[Activity]:
Report each line from the listing that the string "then" appears in.

[Data block]:
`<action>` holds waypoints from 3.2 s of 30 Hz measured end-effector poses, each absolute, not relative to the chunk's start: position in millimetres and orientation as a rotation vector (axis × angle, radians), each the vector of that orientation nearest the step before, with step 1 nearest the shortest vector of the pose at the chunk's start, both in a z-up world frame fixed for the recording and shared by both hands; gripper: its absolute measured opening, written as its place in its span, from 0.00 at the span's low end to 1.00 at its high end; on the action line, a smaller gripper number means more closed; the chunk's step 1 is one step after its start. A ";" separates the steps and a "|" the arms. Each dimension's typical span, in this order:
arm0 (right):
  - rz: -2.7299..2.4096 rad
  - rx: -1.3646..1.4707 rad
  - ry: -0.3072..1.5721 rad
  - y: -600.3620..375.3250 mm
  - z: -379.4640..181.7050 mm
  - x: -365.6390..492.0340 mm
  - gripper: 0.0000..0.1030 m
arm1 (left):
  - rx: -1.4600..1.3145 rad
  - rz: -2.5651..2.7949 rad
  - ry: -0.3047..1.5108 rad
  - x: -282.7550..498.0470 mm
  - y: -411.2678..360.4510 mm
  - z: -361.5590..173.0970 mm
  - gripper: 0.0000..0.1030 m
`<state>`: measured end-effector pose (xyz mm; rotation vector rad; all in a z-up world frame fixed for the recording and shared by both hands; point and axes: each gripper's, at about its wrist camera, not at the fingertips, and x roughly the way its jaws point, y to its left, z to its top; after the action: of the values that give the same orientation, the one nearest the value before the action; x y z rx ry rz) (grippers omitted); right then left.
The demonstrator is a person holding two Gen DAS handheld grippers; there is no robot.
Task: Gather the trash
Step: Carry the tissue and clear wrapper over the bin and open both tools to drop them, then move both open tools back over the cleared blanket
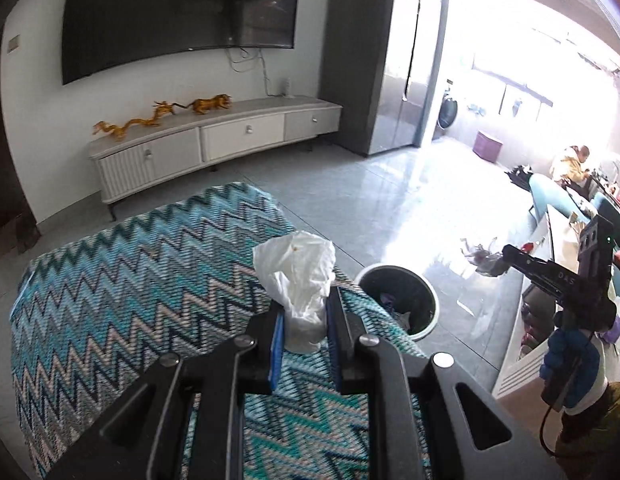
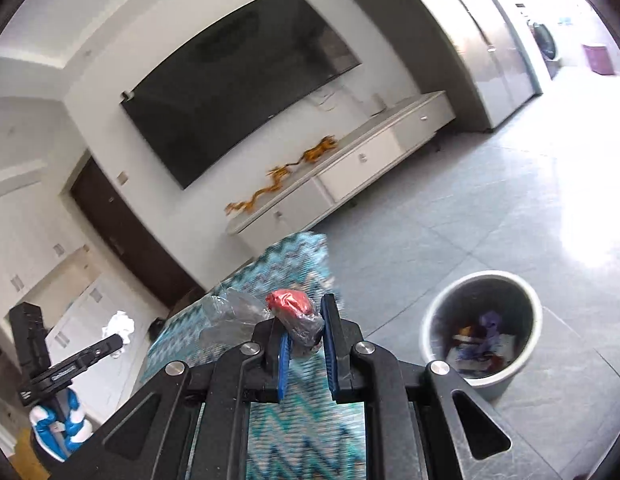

[Response]:
`<state>`: measured end-effector pose (xyz mm; rotation vector rad; all in a z-up world frame fixed for the recording and shared by both hands; point and axes: each gripper's, at about its wrist camera, not at the fingertips, and x roughly the way its jaws point, y to its left, z to its top; after the action: of the values that give the same orientation, the one nearest the value before the action; x y z rx ry rz) (grippers omitted); right then left.
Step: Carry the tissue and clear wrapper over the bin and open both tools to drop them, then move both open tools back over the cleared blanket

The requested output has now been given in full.